Me: "Hey forget it. You've got a job to do . . ."
Internet: "I have. And sometimes, it gets in the way. No prisoners, you know how it is."
Me: "Yeah, sure."
Internet: "I'll leave you to it then."
Me: "Okay. Bye."
Internet: "Bye"


Actually, the Internet is right, which is very unusual. I have been neglecting the worldly wide wonders of the webby wide web (WWWOTWWW), apart from playing GunBlood, so I need to buck my ideas up. The middle of September is occurring, and I have yet to post somehting on The Gravel Farm. Which is a shame, because there's plenty of daft stuff out there. Just a quick click through my phone photos shows me stuff to get irate about, be it bad grammar in graffiti:
Some sort of very deep, almost impenetrable philosophy?
Or a zoological anomaly in a cookery magazine:


I could quite easily see a fight between David Attenborough and Rick Stein over something like this.

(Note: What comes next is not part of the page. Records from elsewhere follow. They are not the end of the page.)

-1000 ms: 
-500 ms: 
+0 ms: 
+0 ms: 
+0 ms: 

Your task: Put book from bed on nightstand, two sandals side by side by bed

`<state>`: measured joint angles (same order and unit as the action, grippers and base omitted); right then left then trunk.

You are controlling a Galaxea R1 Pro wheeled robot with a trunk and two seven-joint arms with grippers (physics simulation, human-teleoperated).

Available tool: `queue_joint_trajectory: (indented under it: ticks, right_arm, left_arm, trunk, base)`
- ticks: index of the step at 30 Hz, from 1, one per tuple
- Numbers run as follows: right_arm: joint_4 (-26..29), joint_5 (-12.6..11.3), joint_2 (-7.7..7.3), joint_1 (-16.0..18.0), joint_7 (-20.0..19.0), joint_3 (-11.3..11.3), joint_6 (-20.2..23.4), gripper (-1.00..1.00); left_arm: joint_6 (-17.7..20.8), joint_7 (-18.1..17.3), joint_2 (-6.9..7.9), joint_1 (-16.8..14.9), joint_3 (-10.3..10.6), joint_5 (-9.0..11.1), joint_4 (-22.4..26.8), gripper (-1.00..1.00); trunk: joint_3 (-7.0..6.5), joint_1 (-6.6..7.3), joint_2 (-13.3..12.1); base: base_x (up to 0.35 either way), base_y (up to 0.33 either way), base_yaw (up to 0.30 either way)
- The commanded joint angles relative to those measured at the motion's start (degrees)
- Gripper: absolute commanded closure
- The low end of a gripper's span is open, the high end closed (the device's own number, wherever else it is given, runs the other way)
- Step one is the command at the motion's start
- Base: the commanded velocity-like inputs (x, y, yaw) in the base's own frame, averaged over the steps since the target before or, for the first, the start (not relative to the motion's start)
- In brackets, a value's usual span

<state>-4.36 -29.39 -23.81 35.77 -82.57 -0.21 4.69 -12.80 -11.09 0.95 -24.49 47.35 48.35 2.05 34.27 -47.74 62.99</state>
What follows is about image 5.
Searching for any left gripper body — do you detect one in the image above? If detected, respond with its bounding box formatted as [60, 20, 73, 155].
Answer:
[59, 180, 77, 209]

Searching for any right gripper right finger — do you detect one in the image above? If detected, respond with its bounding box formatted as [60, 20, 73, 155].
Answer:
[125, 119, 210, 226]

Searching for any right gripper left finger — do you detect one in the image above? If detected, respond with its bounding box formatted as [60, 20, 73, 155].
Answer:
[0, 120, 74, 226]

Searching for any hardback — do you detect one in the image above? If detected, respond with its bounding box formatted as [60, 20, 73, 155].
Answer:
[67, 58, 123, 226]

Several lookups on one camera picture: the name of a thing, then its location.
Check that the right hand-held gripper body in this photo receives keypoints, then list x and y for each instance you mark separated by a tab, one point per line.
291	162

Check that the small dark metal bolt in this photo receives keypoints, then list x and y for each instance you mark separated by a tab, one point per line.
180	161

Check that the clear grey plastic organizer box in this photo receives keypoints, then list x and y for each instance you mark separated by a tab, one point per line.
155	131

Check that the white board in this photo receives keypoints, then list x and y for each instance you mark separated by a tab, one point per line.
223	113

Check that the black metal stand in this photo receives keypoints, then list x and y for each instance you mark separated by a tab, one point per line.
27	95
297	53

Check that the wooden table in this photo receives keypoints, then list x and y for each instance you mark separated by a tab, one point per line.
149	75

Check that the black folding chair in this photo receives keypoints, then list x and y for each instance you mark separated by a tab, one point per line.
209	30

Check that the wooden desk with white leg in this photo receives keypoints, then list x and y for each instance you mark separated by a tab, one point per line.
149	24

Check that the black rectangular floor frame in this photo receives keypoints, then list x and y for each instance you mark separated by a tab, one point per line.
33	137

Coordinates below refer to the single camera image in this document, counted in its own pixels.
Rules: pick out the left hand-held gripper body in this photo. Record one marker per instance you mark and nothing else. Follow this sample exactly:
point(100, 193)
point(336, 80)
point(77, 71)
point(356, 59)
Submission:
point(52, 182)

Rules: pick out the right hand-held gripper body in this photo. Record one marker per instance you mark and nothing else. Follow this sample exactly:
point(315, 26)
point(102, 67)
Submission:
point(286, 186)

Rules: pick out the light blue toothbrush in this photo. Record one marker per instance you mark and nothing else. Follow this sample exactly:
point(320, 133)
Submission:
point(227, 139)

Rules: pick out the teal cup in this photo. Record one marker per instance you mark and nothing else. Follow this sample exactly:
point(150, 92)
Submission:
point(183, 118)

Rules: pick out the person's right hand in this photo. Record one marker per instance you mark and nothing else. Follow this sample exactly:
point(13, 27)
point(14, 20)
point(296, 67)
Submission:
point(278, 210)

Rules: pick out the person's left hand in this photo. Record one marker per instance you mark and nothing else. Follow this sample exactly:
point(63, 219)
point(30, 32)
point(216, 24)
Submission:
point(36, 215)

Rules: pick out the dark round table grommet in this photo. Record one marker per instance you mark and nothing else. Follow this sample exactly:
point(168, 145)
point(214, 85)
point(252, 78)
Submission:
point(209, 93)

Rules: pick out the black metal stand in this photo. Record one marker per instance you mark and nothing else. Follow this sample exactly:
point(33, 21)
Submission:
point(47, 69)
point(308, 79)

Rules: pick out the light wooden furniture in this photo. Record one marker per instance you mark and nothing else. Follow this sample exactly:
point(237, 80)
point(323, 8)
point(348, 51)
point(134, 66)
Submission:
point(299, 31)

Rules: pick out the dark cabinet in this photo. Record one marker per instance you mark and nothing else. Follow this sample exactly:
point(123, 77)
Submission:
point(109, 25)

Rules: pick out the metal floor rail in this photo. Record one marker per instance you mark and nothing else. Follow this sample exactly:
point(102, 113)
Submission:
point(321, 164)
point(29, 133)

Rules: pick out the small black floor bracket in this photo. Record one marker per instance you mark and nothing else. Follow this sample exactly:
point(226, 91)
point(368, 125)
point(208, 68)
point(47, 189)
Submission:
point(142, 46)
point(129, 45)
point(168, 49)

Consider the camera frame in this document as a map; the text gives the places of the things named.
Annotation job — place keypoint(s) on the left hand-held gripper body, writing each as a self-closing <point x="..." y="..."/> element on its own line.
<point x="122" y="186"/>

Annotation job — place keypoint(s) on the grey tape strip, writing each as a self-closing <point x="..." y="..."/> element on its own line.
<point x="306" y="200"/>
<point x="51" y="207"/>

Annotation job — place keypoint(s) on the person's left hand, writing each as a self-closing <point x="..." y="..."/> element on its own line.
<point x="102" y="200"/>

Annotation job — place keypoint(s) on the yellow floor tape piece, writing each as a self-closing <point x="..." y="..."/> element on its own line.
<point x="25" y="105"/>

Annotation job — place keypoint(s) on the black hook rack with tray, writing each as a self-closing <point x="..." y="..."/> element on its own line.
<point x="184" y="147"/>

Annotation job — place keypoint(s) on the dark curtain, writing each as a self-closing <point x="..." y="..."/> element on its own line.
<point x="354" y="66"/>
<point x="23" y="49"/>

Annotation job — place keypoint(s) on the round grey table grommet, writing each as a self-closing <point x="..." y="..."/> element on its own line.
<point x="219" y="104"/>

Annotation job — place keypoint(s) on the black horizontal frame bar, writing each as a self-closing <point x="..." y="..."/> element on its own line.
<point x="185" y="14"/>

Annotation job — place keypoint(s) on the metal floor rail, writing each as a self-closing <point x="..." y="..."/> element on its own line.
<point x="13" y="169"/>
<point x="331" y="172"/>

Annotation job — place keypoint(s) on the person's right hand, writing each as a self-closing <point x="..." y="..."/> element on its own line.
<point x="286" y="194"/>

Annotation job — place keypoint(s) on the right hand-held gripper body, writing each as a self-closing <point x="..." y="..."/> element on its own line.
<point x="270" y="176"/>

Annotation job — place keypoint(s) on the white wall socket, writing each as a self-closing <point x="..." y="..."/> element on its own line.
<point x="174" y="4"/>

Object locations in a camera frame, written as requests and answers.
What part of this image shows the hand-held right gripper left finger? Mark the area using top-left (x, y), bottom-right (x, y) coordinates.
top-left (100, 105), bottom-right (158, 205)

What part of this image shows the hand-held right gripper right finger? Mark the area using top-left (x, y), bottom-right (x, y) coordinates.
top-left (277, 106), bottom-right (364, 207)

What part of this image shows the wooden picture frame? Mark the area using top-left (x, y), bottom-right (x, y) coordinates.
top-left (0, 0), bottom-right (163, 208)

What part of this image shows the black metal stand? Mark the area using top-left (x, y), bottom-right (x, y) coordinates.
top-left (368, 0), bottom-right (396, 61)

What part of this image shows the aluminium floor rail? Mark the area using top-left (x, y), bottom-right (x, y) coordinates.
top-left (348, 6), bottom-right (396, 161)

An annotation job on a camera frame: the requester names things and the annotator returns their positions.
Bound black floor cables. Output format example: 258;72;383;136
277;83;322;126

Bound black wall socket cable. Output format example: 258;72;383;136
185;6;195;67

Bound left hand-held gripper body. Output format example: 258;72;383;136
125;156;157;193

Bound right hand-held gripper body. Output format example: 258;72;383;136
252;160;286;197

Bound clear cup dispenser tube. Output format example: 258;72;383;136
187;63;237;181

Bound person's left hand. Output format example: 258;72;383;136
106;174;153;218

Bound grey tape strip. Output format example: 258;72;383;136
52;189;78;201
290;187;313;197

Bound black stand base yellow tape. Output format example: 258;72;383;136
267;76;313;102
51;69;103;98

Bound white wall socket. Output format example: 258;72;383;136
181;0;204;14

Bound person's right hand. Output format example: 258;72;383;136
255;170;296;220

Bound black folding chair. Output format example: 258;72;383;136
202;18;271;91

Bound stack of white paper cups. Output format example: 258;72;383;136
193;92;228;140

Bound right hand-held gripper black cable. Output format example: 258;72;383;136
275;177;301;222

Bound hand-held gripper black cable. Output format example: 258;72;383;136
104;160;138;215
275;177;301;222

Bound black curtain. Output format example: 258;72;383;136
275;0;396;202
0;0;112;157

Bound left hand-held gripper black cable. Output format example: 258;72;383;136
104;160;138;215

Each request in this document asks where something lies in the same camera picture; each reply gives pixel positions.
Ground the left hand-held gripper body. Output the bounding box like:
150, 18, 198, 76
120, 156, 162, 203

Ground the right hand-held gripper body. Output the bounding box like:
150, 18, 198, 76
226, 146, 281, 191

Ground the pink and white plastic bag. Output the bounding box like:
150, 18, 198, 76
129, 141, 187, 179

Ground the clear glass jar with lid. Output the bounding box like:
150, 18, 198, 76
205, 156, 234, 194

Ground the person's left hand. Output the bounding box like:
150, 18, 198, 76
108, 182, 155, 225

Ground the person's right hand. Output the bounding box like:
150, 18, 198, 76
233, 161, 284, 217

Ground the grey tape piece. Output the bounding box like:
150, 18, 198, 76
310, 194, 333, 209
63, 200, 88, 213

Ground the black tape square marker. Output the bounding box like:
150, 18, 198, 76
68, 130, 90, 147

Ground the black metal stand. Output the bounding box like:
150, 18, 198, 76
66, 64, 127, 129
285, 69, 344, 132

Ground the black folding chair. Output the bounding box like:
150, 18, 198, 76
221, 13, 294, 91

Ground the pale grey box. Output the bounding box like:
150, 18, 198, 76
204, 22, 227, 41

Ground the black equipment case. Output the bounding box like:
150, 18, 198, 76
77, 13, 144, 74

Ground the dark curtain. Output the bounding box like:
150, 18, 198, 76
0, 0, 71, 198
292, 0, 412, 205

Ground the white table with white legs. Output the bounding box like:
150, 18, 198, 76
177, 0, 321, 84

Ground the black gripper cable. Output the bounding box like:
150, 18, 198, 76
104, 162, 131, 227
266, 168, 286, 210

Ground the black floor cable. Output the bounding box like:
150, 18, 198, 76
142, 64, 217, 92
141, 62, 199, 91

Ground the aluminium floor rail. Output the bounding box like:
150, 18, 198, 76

But really, the thing that I'm most ashamed about, is that I took a photo of a perfectly good tea stain on my kitchen workshop and didn't have the decency to post it. Let me, in some small belated way, make up for it now. Behold:

I'll have to rub this hard to get it off
I know what you're thinking. It totally looks like an uspide down version of the African Sub-saharan country of Benin. That's what I thought as well.